------ Data ------
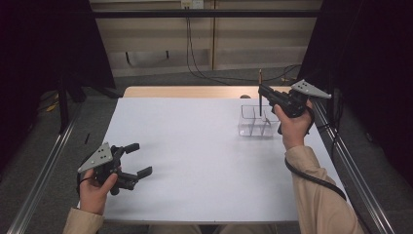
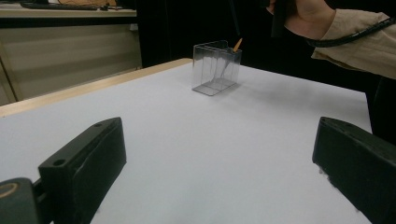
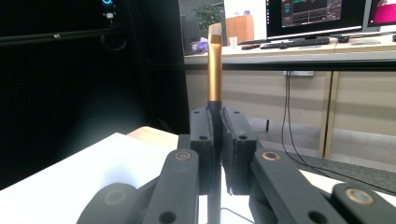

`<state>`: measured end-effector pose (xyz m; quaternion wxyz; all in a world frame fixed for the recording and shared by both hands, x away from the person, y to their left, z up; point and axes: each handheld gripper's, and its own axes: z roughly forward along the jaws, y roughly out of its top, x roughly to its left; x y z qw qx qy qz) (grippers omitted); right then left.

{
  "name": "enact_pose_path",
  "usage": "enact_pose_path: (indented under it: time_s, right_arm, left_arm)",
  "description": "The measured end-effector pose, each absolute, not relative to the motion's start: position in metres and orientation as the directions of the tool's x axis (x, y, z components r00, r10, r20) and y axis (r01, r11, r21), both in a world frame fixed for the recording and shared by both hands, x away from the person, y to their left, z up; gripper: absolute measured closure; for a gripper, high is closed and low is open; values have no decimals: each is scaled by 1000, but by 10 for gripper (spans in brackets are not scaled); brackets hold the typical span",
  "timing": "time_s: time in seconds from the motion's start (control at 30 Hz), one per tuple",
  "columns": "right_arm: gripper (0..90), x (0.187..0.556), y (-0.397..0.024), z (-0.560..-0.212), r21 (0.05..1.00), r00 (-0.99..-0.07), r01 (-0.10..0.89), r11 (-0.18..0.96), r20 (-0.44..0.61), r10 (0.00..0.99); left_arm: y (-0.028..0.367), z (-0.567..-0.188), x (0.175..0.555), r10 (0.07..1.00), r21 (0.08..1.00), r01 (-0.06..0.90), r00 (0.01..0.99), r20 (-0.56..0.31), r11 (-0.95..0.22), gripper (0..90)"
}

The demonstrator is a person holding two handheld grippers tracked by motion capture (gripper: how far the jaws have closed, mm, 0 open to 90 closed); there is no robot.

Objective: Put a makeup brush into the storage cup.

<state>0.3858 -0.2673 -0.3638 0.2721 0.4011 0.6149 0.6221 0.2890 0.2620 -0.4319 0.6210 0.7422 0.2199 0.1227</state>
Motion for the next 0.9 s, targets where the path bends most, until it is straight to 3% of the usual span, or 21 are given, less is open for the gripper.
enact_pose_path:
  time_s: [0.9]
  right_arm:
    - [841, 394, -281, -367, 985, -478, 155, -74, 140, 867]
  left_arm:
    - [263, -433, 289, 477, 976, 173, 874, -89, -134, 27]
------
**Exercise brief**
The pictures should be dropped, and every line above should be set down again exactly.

**Solution**
`<state>`: measured end-effector pose (xyz m; quaternion wxyz; all in a world frame fixed for the recording and shared by both hands, x away from the person, y to their left, z up; point and axes: each handheld gripper's, and its own axes: z roughly forward along the jaws, y roughly out of its top, x roughly to its left; x y z qw qx qy qz) (grippers omitted); right then left.

{
  "name": "enact_pose_path",
  "usage": "enact_pose_path: (indented under it: time_s, right_arm, left_arm)",
  "description": "The measured end-effector pose, each absolute, not relative to the motion's start: position in metres and orientation as the directions of the tool's x axis (x, y, z components r00, r10, r20) and y axis (r01, r11, r21), both in a world frame fixed for the recording and shared by both hands, x away from the person, y to their left, z up; gripper: absolute measured closure; for a gripper, high is closed and low is open; values have no decimals: each is scaled by 1000, but by 10 for gripper (spans in brackets are not scaled); brackets hold the typical span",
  "timing": "time_s: time in seconds from the motion's start (control at 30 Hz), one per tuple",
  "columns": "right_arm: gripper (0..90), x (0.187..0.556), y (-0.397..0.024), z (-0.560..-0.212), r21 (0.05..1.00), r00 (-0.99..-0.07), r01 (-0.10..0.89), r11 (-0.18..0.96), r20 (-0.44..0.61), r10 (0.00..0.99); left_arm: y (-0.028..0.367), z (-0.567..-0.188), x (0.175..0.555), r10 (0.07..1.00), r21 (0.08..1.00), r01 (-0.06..0.90), r00 (0.01..0.99), r20 (-0.56..0.31), r11 (-0.95..0.22), gripper (0..90)"
}

The demonstrator is a person holding two handheld grippers tracked by motion capture (gripper: how far the jaws have closed, mm, 0 open to 90 closed); there is no robot.

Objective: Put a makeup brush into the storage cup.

<state>0.3858 -0.2673 -0.3638 0.2721 0.4011 0.6149 0.6221 0.2890 0.2620 -0.4319 0.6210 0.7422 0.2199 0.1227</state>
Motion for the next 0.9 s, targets where the path bends most, until it is straight to 3% of the usual span, or 21 are given, less is open for the gripper.
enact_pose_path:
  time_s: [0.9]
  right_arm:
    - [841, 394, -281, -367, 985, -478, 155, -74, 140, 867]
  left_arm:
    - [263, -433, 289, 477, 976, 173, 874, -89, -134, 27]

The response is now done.